To start it off, she'd woken up on the wrong side of the bed; irritable and bone tired even though she'd gotten well over her customary five hours of shuteye.
Then when she'd made to roll herself out of her larger than strictly necessary, softer than it had any right to be bed, it was with a bitten off groan that she discovered a gnarly kink right in the middle of her back.

How she'd managed such a thing was an absolute, painful mystery. After all, she hadn't been out on a hunt in weeks and she doubted very much that helping set up the stereo the day before could have caused anything half that bad.
So cursing her rotten luck and wishing with every aching movement that her annoyingly mature body would cut it with the trying to kill her crap, Mary made it to her feet and got ready for the day.

Then she'd zombie shambled her knotted up self out her private living space, down the long and winding corridors, and into the kitchen on a beeline for the coffee maker. Only to find that Rowena had already 'commandeered' it for one of her gross, herb filled, 'takes half a day to steep' type magical experiments. The witch saying something about their brewing machine being happy to serve a higher purpose that afternoon. Or something else just as self-important and annoying.

And then when she'd turned away from the frankly infuriating freeloader and finished counting to ten and was just working her way around to convincing herself that a cup of instant wouldn't kill her, Mary had noticed that both Sam and Castiel were munching omelets and bacon at the table. Together.

That, if her caffeine depleted brain was doing the math right, put every single caretaker with clearance to be within a hundred yard vicinity of the convalescence ward all in the same place.
At the same time.

And nobody seemed to think a single thing of it.

So yeah, her morning? Not a good one. Not by a long shot.

But, so long as there was food waiting to be eaten not ten feet in front of her, Mary figured there was no reason not to eat while the eating was good. So long as she did it fast. And got a little safety confirmation along the way.

So the mother of two did her best to keep a calm expression as she sidled her way over to the breakfast spread and took the closest, least occupied seat.
Then she folded her hands on the table in front of her to keep herself from fidgeting as her youngest served her a plate of her own.

"You sleep good?" Asked the giant of a man sliding over a goodly sized heap of bacon and veggie filled eggs.

"Yeah, all things considered," she said with a nod. "How 'bout you? What time did you konk out?"

"Oh, uh… late. Or, maybe early? Cas?"

"Early. Definitely early. I believe the sun was set to rise within minutes of my relieving you of your vigil," said the angel with the chunk of egg and spinach stuck on his fork prongs.

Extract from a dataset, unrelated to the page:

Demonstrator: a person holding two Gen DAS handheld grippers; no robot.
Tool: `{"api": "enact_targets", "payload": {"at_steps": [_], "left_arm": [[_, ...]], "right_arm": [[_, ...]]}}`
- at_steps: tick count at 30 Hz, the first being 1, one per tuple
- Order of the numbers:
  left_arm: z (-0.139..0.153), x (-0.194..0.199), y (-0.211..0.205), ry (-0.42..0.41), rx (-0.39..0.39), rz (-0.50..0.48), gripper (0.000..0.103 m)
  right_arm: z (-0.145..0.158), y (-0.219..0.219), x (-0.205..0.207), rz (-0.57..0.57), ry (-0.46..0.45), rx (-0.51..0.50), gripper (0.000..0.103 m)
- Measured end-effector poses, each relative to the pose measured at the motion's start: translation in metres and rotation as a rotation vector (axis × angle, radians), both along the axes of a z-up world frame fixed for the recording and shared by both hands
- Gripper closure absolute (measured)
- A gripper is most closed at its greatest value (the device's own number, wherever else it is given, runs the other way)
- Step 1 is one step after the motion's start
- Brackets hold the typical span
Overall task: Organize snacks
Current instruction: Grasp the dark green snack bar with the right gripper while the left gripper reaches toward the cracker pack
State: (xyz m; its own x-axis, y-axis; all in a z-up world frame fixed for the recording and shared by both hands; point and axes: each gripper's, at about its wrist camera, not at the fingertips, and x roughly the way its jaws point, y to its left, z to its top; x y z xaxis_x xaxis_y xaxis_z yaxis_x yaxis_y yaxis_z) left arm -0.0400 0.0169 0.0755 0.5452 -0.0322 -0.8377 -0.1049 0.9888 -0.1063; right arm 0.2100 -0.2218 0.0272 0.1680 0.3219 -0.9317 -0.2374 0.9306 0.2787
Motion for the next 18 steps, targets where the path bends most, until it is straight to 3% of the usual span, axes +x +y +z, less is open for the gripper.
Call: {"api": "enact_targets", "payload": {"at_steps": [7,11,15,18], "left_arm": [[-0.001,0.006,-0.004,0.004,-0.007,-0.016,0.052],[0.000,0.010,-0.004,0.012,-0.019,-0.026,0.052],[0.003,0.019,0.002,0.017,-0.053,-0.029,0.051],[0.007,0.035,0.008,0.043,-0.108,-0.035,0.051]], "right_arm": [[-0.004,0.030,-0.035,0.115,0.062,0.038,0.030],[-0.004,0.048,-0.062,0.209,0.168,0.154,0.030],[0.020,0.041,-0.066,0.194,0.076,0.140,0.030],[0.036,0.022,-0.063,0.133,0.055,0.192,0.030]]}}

"And you were with Dean and Michael all morning?" Checked a Mary already three shovel sized scoops deep, barely tasting her cooling omelet as she went.

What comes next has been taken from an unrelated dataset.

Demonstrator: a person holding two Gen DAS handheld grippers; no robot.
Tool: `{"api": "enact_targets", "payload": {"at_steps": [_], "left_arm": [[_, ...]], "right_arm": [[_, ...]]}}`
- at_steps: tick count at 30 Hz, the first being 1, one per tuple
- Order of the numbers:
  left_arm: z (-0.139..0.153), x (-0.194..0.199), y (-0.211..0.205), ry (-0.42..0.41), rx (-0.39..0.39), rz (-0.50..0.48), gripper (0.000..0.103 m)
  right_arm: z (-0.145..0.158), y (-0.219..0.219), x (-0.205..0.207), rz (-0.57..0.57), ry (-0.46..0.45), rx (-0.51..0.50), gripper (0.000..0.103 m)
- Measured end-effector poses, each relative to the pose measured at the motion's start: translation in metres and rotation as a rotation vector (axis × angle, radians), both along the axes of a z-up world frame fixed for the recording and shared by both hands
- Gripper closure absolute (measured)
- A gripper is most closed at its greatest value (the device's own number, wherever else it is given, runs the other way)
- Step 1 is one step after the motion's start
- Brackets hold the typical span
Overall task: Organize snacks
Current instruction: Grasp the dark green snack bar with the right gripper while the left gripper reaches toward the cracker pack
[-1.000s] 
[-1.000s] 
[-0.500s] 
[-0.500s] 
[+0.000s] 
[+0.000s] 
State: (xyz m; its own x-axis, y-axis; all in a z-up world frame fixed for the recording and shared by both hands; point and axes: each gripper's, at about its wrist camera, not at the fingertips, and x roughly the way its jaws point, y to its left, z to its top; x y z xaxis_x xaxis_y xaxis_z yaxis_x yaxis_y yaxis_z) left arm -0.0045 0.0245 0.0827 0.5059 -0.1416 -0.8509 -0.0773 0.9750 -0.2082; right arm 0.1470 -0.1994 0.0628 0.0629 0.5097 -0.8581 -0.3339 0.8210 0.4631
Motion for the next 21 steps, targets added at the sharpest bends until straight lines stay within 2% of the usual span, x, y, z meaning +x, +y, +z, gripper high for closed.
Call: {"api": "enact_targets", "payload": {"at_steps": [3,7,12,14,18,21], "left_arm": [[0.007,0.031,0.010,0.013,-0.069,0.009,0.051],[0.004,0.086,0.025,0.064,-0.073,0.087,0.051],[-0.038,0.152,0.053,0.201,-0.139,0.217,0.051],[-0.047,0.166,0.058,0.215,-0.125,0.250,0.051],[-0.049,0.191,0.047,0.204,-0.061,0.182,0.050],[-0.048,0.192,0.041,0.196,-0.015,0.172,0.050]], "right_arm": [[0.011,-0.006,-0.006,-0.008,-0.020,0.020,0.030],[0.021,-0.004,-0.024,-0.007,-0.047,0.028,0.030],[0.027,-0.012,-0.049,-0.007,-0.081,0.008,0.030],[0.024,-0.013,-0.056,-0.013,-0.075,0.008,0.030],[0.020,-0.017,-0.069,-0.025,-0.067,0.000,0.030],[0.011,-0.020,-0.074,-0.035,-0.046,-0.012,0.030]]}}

"Yes, in fact I only just left them a scant few minutes ago," Castiel confirmed, readying to take a sip of what looked like a mug of plain milk while he, perhaps unknowingly, worked to assuage the worst of the elder hunter's concerns. "They were both sound asleep, so I thought it prudent to grab sustenance for them. That was when Sam insisted I sit and join him."

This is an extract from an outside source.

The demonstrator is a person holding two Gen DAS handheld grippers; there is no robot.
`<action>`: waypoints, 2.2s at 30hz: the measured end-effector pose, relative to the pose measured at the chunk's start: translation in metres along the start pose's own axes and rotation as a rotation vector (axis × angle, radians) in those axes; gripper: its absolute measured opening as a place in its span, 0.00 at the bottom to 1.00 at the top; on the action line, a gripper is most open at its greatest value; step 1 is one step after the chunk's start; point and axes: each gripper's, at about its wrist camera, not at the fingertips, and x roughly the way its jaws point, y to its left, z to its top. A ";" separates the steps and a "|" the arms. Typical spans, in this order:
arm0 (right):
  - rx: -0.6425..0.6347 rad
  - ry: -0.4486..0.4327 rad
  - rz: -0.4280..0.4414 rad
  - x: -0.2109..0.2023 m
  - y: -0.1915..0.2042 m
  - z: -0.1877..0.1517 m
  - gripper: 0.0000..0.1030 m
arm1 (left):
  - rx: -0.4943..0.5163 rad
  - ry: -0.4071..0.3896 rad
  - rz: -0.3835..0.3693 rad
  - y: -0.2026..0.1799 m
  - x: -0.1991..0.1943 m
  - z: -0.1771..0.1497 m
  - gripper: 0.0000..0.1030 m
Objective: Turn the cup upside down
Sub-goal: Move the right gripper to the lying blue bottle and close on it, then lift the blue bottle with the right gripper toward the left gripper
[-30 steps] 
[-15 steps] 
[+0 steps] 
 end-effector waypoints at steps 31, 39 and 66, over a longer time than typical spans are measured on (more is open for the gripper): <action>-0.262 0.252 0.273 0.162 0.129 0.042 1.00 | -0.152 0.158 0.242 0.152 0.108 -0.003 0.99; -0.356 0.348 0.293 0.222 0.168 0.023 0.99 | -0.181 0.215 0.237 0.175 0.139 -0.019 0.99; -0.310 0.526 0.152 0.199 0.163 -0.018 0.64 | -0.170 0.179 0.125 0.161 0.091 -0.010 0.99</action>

"How's Dean? Any change since yesterday?" Mary couldn't help but ask. Even though she knew the answer just plain wasn't going to be anything aside from-

"Unfortunately no. But I have the feeling that he's enjoying the music." At the curious eyebrow the hunter with the fresh double mouthful of omelet sent him, the angel moved to explain his hunch. "It could have been an illusion brought about by the intermittent flickering of the old desk lamp, but Tchaikovsky's Nutcracker Suite in particular seemed to draw just the slightest smile to his eye."

"That's great, Cas," said a practically grinning Sam. Taking a sip from a glass full of some weird green sludge before adding, "I also thought I saw him smile. When… I think it was a Chopin piece, came on. Don't know what was up with that," he finished with a shrug.

"Oh, 'I'm your huckleberry.' Or, perhaps, 'I have two guns; one for each of you.'"

Mary glanced over to confirm that her son was in fact just as confused as she was about whatever the heck Castiel had just said. And why in the world he'd said it in that weird imitation of a southern drawl.

"Tombstone? A film of the western genre released in the year nineteen ninety-three?" At the obvious looks of confusion from the humans at the table, the angel cocked his head and went on. "Chopin is featured in the film. Played on an old, poorly tuned saloon piano by Dean's favorite character, Doc Holliday." At the continuing looks of confusion, Castiel cocked his head the other direction and furrowed his brow in a confused look of his own.
"He has not enticed either of you into viewing his prized two disc special edition DVD set with him? With and without director's commentary?"

Mary gave her head a firm shake, being pretty sure she'd never heard of the movie and absolutely sure that she'd never been invited to a showing of it.
Though, considering she'd been dead a solid decade before it was released and a good twenty- three years afterwards too, wasn't much wonder she hadn't.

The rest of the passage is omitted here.